[Opening Data to use section]
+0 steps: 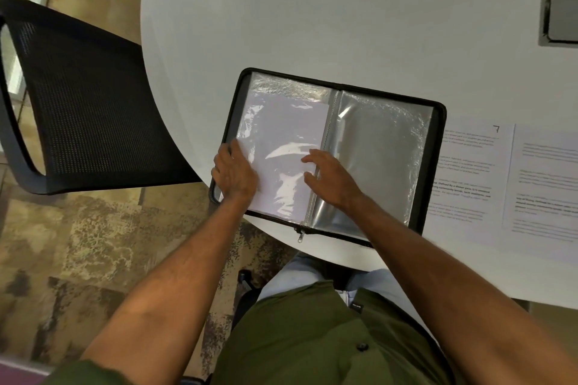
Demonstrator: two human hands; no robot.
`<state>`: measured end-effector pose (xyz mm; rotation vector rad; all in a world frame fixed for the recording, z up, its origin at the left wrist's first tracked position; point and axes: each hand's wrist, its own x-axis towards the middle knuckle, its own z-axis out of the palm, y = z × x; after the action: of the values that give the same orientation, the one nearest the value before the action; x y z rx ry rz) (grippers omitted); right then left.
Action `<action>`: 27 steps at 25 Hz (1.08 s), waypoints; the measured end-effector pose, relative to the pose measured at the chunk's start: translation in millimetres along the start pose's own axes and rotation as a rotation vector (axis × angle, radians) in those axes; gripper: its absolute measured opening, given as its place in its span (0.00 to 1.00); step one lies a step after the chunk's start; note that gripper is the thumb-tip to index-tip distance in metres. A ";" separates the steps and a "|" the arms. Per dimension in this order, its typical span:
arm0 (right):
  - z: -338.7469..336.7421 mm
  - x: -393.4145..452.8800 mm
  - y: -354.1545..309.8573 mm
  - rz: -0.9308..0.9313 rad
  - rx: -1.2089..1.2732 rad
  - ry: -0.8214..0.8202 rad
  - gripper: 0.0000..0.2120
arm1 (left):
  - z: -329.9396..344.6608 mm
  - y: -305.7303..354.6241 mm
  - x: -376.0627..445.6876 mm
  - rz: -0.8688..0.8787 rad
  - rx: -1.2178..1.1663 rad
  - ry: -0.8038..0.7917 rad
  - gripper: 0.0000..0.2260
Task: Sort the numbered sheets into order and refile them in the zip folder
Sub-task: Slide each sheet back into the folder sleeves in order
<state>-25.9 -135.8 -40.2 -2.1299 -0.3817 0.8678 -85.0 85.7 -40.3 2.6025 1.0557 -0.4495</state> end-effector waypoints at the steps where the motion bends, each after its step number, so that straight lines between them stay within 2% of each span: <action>1: -3.2 -4.1 7.0 -0.006 -0.017 0.032 0.18 | 3.7 0.8 -3.4 0.075 0.028 -0.020 0.36; 6: -24.0 -27.5 36.8 -0.018 -0.104 0.167 0.19 | 18.7 38.1 -29.3 0.450 0.099 -0.128 0.31; 11: -57.6 -61.1 84.4 0.112 -0.101 0.302 0.21 | 36.0 100.9 -50.1 0.635 0.051 -0.153 0.26; 15: -101.0 -97.1 119.1 0.202 -0.071 0.426 0.21 | 55.0 159.2 -64.8 0.805 0.092 -0.191 0.27; 23: -204.7 -143.1 190.2 0.284 -0.068 0.592 0.21 | 97.1 283.3 -108.5 0.980 0.059 -0.240 0.26; 27: -256.1 -138.2 225.2 0.327 -0.107 0.581 0.24 | 119.7 340.7 -113.7 1.007 0.139 -0.255 0.28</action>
<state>48.1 -496.2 -32.8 -2.4616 0.2295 0.3663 58.8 -264.3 -52.1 2.6748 -0.4103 -0.5585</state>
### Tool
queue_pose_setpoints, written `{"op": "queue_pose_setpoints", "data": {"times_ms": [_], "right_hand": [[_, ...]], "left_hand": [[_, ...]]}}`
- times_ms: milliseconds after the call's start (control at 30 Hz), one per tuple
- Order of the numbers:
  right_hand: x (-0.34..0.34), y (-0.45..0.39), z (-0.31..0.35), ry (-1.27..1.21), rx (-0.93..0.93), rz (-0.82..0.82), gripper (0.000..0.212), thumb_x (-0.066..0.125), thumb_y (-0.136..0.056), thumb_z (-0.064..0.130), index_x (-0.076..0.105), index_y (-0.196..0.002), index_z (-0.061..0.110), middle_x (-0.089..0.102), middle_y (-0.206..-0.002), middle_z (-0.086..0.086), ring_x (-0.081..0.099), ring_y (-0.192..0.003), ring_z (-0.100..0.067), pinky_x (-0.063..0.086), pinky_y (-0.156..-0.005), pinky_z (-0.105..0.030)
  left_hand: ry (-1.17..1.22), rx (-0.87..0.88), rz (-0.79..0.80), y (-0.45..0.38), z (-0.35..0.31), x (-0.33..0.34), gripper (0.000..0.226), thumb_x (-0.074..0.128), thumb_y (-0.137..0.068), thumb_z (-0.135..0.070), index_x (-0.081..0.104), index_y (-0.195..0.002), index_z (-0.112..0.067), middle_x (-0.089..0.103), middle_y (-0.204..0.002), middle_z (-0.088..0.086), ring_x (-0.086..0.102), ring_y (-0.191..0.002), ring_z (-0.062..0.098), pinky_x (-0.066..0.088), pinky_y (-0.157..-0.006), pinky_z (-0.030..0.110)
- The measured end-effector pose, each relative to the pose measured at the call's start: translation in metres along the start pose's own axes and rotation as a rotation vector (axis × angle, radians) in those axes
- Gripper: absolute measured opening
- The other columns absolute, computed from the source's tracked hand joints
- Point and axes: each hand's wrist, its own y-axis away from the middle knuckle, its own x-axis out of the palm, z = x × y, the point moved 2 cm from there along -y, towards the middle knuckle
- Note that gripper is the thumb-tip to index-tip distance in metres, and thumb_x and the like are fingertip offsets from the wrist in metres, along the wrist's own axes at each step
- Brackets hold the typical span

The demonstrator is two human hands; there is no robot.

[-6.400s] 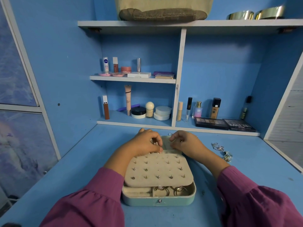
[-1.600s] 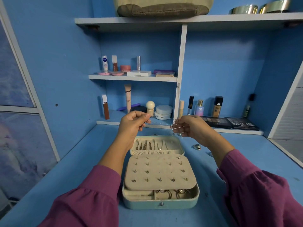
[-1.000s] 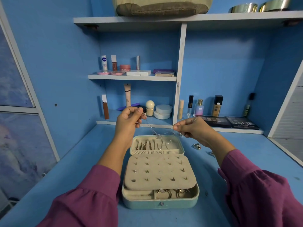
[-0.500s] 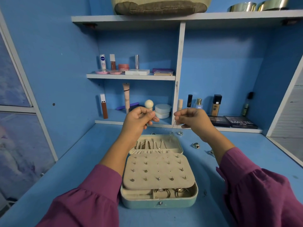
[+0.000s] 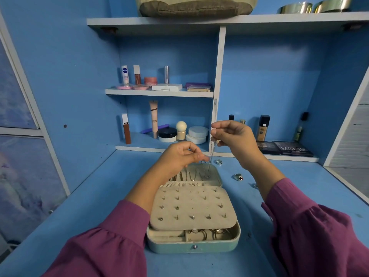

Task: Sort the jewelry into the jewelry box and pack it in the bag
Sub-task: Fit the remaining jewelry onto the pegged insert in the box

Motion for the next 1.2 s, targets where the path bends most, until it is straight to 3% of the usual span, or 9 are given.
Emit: {"op": "queue_pose_setpoints", "data": {"times_ms": [167,367,467,567,700,833,1000,1100,1200], "right_hand": [[0.002,0.0,0.006,-0.052,-0.055,-0.04,0.009,0.067,-0.084,0.001,0.066,-0.088,0.008,0.068,-0.063,0.007,0.064,-0.061,-0.008,0.052,-0.059,-0.019],[0.004,-0.001,0.008,-0.013,-0.073,-0.068,0.008,0.07,-0.082,0.005,0.067,-0.087,0.011,0.067,-0.063,0.009,0.06,-0.059,-0.002,0.047,-0.054,-0.017],[0.005,0.0,0.005,0.031,-0.06,-0.047,0.007,0.07,-0.082,0.005,0.067,-0.087,0.01,0.065,-0.063,0.008,0.057,-0.056,-0.003,0.043,-0.05,-0.016],[0.005,0.0,0.001,0.061,-0.039,-0.014,0.006,0.069,-0.083,0.004,0.066,-0.086,0.009,0.064,-0.06,0.008,0.059,-0.055,-0.004,0.045,-0.05,-0.017],[0.004,0.0,-0.012,0.323,0.061,0.05,0.005,0.068,-0.084,0.005,0.067,-0.088,0.009,0.067,-0.068,-0.003,0.062,-0.057,-0.004,0.05,-0.056,-0.022],[0.004,0.002,-0.021,0.618,0.196,0.204,0.008,0.071,-0.082,0.006,0.067,-0.088,0.01,0.068,-0.066,-0.002,0.057,-0.047,0.004,0.043,-0.046,-0.011],[0.005,0.001,-0.023,0.776,0.263,0.298,0.013,0.072,-0.081,0.011,0.07,-0.089,0.021,0.072,-0.074,-0.001,0.061,-0.059,-0.003,0.043,-0.051,-0.014],[0.004,0.005,-0.022,0.734,0.296,0.338,0.01,0.071,-0.082,0.016,0.068,-0.089,0.023,0.072,-0.073,-0.004,0.06,-0.064,-0.009,0.043,-0.053,-0.02],[0.0,0.01,-0.025,0.739,0.313,0.335,0.008,0.065,-0.087,0.015,0.067,-0.09,0.022,0.071,-0.07,0.002,0.062,-0.063,-0.009,0.042,-0.053,-0.024]], "left_hand": [[0.034,0.047,-0.014,-0.001,0.0,-0.001,0.01,0.06,-0.091,-0.014,0.057,-0.082,-0.015,0.074,-0.098,-0.001,0.067,-0.087,0.001,0.042,-0.061,0.005],[0.0,0.039,-0.034,-0.003,0.004,-0.002,0.012,0.064,-0.087,-0.003,0.06,-0.079,-0.012,0.073,-0.087,0.004,0.065,-0.069,-0.004,0.041,-0.056,0.006],[-0.054,0.015,0.022,-0.004,0.008,-0.001,0.009,0.065,-0.086,-0.004,0.063,-0.08,-0.011,0.073,-0.073,-0.005,0.062,-0.062,0.003,0.043,-0.055,0.017],[-0.006,0.012,0.053,-0.005,0.009,0.003,0.008,0.064,-0.086,0.0,0.063,-0.081,-0.006,0.073,-0.074,0.0,0.067,-0.066,0.009,0.05,-0.058,0.019],[-0.061,-0.014,0.041,-0.006,0.012,0.002,0.008,0.066,-0.084,0.0,0.065,-0.08,-0.008,0.071,-0.077,0.0,0.067,-0.071,0.009,0.052,-0.066,0.017],[-0.207,-0.064,0.116,-0.008,0.023,0.001,0.017,0.069,-0.083,0.0,0.07,-0.081,-0.016,0.072,-0.075,-0.001,0.066,-0.07,0.009,0.054,-0.074,0.024],[-0.178,-0.082,0.169,-0.007,0.025,0.004,0.033,0.06,-0.082,0.014,0.068,-0.091,-0.017,0.071,-0.093,0.002,0.07,-0.088,0.015,0.057,-0.078,0.029],[-0.398,-0.048,0.114,-0.009,0.025,0.002,0.028,0.062,-0.084,0.006,0.068,-0.09,-0.022,0.065,-0.093,-0.004,0.064,-0.089,0.014,0.053,-0.088,0.032],[-0.658,-0.033,0.134,-0.012,0.026,0.003,0.018,0.059,-0.091,-0.011,0.07,-0.103,-0.019,0.053,-0.099,-0.003,0.05,-0.103,0.016,0.042,-0.098,0.035]]}}
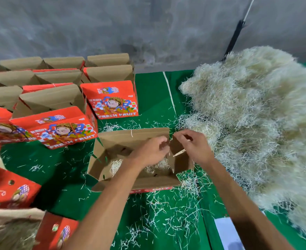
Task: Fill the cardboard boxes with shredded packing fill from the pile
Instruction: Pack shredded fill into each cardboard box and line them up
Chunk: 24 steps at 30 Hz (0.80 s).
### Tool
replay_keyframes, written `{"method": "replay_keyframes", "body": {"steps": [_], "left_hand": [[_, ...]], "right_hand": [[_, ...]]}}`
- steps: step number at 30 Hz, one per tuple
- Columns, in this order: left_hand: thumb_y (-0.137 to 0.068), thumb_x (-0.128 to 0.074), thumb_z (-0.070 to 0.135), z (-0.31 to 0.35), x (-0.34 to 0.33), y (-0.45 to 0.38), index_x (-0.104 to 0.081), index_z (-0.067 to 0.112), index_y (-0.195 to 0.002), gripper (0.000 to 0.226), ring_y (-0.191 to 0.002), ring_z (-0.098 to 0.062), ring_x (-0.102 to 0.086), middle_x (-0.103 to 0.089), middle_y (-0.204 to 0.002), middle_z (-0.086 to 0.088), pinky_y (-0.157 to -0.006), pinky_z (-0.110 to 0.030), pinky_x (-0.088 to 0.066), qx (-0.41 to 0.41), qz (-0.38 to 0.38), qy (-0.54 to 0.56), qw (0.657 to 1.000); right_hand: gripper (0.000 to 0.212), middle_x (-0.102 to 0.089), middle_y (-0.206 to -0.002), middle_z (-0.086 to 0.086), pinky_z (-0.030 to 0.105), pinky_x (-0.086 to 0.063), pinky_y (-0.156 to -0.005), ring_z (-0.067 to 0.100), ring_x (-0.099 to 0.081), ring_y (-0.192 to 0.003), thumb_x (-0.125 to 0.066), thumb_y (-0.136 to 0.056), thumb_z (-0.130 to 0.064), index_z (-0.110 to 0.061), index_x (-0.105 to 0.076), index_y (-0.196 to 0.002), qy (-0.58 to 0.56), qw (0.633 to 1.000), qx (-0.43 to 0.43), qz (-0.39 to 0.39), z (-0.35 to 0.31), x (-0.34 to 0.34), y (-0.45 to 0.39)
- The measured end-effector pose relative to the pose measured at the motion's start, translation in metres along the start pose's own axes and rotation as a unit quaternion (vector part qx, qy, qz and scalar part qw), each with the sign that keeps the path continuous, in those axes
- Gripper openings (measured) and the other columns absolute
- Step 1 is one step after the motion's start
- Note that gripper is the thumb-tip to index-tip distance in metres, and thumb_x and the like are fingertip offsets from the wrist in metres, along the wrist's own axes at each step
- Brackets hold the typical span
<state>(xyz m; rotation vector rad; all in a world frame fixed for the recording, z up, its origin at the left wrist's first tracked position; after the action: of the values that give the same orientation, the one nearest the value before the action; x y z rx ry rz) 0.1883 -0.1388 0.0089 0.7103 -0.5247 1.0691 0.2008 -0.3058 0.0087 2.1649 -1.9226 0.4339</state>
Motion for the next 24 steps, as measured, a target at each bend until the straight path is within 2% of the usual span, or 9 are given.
{"method": "replay_keyframes", "body": {"steps": [3,5,8,11,15,17,20,22,24], "left_hand": [[-0.1,-0.053,0.044,0.005,-0.029,0.011,-0.057,0.029,-0.13,0.034,-0.1,-0.003,-0.061,-0.06,-0.125,0.012,-0.089,-0.033,-0.048,0.019,-0.046,0.025,0.998],[-0.098,-0.055,0.045,0.006,-0.047,0.014,-0.057,0.028,-0.131,0.037,-0.107,-0.006,-0.06,-0.061,-0.129,0.009,-0.097,-0.034,-0.047,0.032,-0.073,0.028,0.996],[-0.095,-0.056,0.053,0.001,-0.064,0.02,-0.055,0.032,-0.13,0.041,-0.106,-0.01,-0.062,-0.061,-0.133,0.003,-0.084,-0.026,-0.041,0.066,-0.09,-0.005,0.994],[-0.087,-0.061,0.064,0.0,-0.064,0.031,-0.054,0.04,-0.128,0.048,-0.09,0.005,-0.06,-0.063,-0.126,0.007,-0.064,-0.014,-0.039,0.09,-0.088,0.012,0.992],[-0.053,-0.072,0.086,-0.006,-0.064,0.061,-0.051,0.06,-0.115,0.07,-0.095,0.007,-0.055,-0.051,-0.107,0.026,-0.071,-0.021,-0.04,0.133,-0.124,0.034,0.983],[-0.053,-0.078,0.08,-0.012,-0.064,0.077,-0.049,0.059,-0.119,0.075,-0.093,0.007,-0.053,-0.047,-0.109,0.024,-0.069,-0.021,-0.039,0.15,-0.133,-0.002,0.98],[-0.084,-0.074,0.041,-0.017,-0.049,0.086,-0.056,0.049,-0.124,0.044,-0.083,-0.001,-0.058,-0.056,-0.118,0.016,-0.064,-0.022,-0.041,0.132,-0.083,-0.053,0.986],[-0.089,-0.065,0.024,-0.019,-0.031,0.087,-0.065,0.044,-0.12,0.036,-0.07,-0.005,-0.061,-0.065,-0.105,0.012,-0.063,-0.024,-0.046,0.125,-0.039,-0.088,0.987],[-0.082,-0.063,0.019,-0.023,-0.011,0.09,-0.071,0.041,-0.114,0.039,-0.066,-0.008,-0.059,-0.067,-0.091,0.01,-0.063,-0.026,-0.045,0.128,-0.003,-0.136,0.982]], "right_hand": [[0.026,-0.072,-0.101,-0.011,0.011,-0.053,-0.075,-0.001,-0.066,-0.091,-0.061,-0.097,-0.039,-0.021,-0.068,-0.115,-0.075,0.996,-0.036,0.013,0.029,0.022,0.009],[0.039,-0.069,-0.115,-0.009,0.021,-0.053,-0.09,0.002,-0.065,-0.103,-0.063,-0.095,-0.045,-0.023,-0.062,-0.127,-0.102,0.992,-0.066,-0.019,0.048,0.019,0.014],[0.05,-0.064,-0.126,-0.007,0.029,-0.059,-0.083,0.007,-0.068,-0.104,-0.068,-0.088,-0.047,-0.027,-0.058,-0.133,-0.144,0.984,-0.098,-0.025,0.064,0.003,0.022],[0.053,-0.06,-0.131,-0.002,0.037,-0.052,-0.099,0.014,-0.06,-0.118,-0.066,-0.092,-0.044,-0.023,-0.052,-0.139,-0.146,0.982,-0.113,0.028,0.078,0.001,0.021],[0.047,-0.066,-0.12,-0.019,0.027,-0.052,-0.096,0.001,-0.063,-0.111,-0.057,-0.089,-0.068,-0.051,-0.05,-0.132,-0.225,0.96,-0.158,-0.046,0.079,-0.023,0.027],[0.05,-0.063,-0.124,-0.024,0.029,-0.05,-0.097,-0.003,-0.06,-0.115,-0.048,-0.086,-0.08,-0.058,-0.048,-0.131,-0.23,0.955,-0.145,-0.121,0.067,-0.043,0.028],[0.076,-0.054,-0.127,-0.034,0.04,-0.04,-0.101,-0.009,-0.052,-0.117,-0.054,-0.078,-0.085,-0.054,-0.032,-0.144,-0.207,0.948,-0.153,-0.189,0.054,-0.07,0.026],[0.069,-0.052,-0.114,-0.046,0.033,-0.043,-0.087,-0.02,-0.054,-0.101,-0.062,-0.077,-0.08,-0.063,-0.031,-0.136,-0.193,0.943,-0.161,-0.216,0.045,-0.085,0.025],[0.061,-0.057,-0.118,-0.038,0.037,-0.05,-0.082,-0.014,-0.061,-0.098,-0.065,-0.079,-0.073,-0.065,-0.034,-0.131,-0.188,0.938,-0.179,-0.23,0.039,-0.103,0.023]]}}
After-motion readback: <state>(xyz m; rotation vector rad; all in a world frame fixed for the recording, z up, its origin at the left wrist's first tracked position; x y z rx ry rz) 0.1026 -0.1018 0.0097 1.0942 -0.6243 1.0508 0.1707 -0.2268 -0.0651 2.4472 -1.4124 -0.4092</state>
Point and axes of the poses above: each hand's wrist, its own y-axis away from the middle knuckle, its own x-axis out of the back of the hand, z = x × y, the point moved 7 cm from there along -y, towards the middle knuckle
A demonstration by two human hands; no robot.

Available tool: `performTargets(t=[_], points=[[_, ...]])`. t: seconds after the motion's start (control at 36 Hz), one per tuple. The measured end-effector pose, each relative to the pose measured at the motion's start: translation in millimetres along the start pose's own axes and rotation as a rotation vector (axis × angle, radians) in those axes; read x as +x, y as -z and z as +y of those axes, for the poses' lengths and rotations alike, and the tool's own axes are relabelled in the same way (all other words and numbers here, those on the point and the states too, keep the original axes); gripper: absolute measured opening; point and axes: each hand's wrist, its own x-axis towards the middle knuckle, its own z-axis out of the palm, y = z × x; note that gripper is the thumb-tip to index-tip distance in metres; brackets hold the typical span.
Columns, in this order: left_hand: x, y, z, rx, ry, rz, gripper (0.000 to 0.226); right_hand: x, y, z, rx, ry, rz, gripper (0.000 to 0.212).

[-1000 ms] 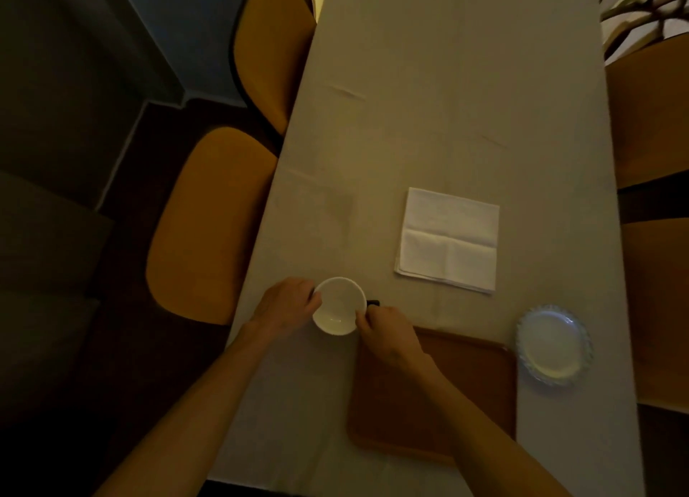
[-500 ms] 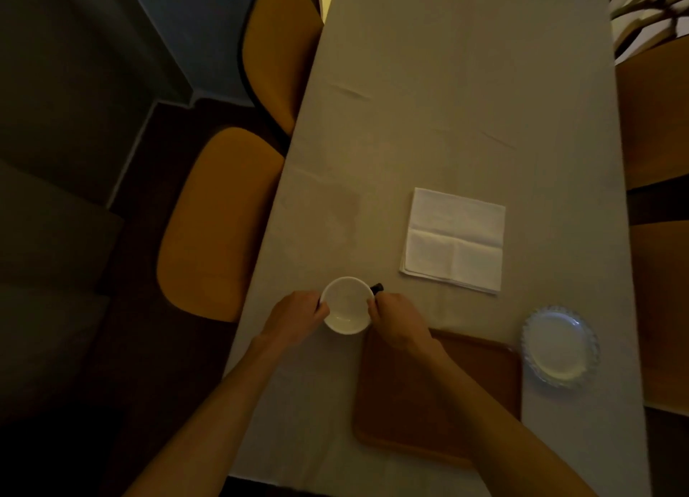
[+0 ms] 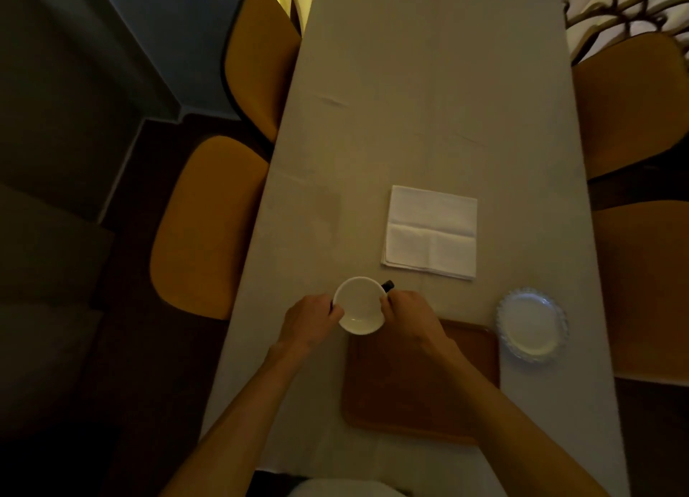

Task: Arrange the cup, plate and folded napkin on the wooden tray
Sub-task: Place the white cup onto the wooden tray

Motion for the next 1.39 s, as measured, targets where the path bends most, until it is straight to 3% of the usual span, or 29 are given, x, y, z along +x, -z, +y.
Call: performTargets(t=[0.44, 1.03, 1.19, 1.39], points=[[-32.9, -39.0, 32.7, -0.023, 0.079, -0.047, 0.026, -25.6, -12.5, 42.0, 0.029, -0.033, -0.008, 0.03], [-42.2, -67.7, 22.4, -0.106, 0.203, -0.121, 0.035, -20.9, -19.4, 44.1, -0.012, 0.026, -0.022, 0.028], [-38.7, -61.3, 16.2, -0.063, 0.17, -0.242, 0.028, -25.9, -16.5, 41.4, 0.079, 0.018, -0.033, 0.032], [-21.5, -40.7, 13.6, 0.058, 0.05, -0.184, 0.038, -42.6, -23.6, 54.8, 0.202, -0.047, -0.027, 0.036]])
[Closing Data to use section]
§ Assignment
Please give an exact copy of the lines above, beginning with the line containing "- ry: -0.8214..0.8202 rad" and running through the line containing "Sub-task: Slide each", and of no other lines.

§ Problem solution
  - ry: -0.8214..0.8202 rad
  - gripper: 0.0000..0.2120
arm1 (left):
  - z: -329.9396..344.6608 mm
  - y: -305.7303..354.6241 mm
  - x: -376.0627..445.6876 mm
  - rz: -0.8688..0.8787 rad
  - rx: -1.2178..1.1663 rad
  - ry: -0.8038..0.7917 rad
  - gripper: 0.0000..0.2260
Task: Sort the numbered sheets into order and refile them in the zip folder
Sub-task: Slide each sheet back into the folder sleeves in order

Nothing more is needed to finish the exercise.